• _Exercise objective_
Look below for the line with "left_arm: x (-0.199" and the line with "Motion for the"; repeat exactly those two lines and all lines between them, but no pictures.

• _Raw data_

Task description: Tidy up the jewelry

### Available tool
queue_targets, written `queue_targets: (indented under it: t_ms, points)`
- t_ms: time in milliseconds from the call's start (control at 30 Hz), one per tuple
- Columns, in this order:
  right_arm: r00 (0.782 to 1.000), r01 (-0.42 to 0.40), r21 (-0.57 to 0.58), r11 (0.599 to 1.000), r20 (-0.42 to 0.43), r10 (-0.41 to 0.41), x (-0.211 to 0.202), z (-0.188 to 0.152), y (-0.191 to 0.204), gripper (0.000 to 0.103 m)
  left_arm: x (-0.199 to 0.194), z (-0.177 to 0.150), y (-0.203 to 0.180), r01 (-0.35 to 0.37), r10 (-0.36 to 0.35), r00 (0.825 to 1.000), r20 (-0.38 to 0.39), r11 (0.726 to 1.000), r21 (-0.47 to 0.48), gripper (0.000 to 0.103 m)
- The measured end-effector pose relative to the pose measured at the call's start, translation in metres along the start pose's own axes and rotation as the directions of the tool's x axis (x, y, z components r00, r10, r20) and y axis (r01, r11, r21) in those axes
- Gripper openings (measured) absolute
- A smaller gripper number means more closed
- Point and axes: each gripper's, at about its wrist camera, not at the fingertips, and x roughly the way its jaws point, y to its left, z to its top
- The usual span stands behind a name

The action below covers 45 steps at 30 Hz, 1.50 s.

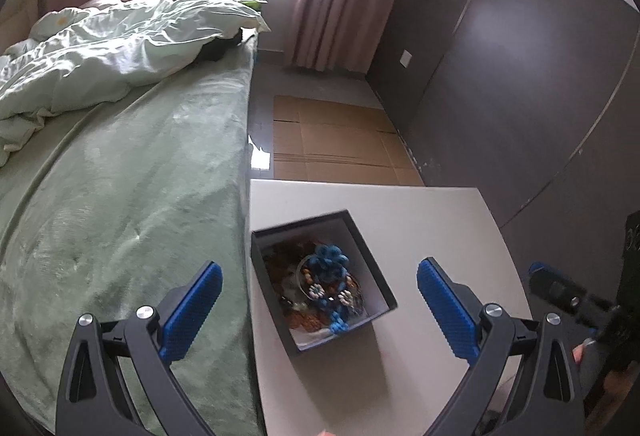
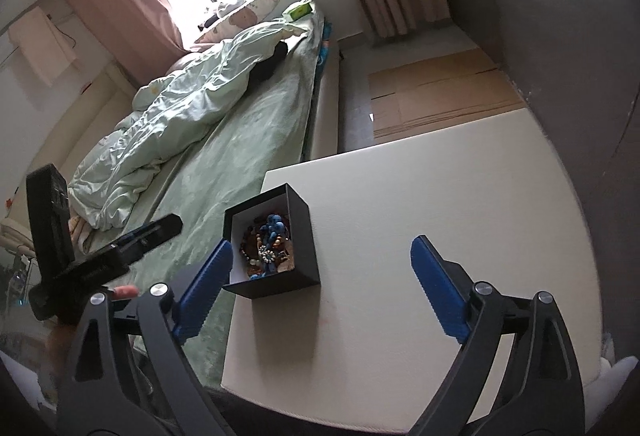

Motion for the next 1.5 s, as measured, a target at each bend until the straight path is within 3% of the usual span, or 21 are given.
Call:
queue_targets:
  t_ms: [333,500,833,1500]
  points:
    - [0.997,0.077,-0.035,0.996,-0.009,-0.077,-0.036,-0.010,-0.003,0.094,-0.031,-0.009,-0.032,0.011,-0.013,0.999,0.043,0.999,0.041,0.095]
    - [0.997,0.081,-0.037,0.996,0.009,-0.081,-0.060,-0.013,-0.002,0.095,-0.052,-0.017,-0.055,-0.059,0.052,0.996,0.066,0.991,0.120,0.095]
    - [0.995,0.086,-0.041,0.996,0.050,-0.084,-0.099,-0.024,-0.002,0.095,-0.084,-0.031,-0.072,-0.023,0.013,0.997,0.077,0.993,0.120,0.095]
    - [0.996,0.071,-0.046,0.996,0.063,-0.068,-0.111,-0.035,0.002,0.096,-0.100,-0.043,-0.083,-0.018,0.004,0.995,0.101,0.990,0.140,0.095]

• _Task answer_
  left_arm: x (-0.199 to 0.194), z (-0.177 to 0.150), y (-0.203 to 0.180), r01 (-0.35 to 0.37), r10 (-0.36 to 0.35), r00 (0.825 to 1.000), r20 (-0.38 to 0.39), r11 (0.726 to 1.000), r21 (-0.47 to 0.48), gripper (0.000 to 0.103 m)
- The measured end-effector pose relative to the pose measured at the call's start, translation in metres along the start pose's own axes and rotation as the directions of the tool's x axis (x, y, z components r00, r10, r20) and y axis (r01, r11, r21) in those axes
- Gripper openings (measured) absolute
- A smaller gripper number means more closed
- Point and axes: each gripper's, at about its wrist camera, not at the fingertips, and x roughly the way its jaws point, y to its left, z to its top
- The usual span stands behind a name

The action below covers 45 steps at 30 Hz, 1.50 s.


Motion for the next 1.5 s, as measured, a target at each bend until the straight path is within 3% of the usual span, or 21 are given.

Nothing more remains to be added to the answer.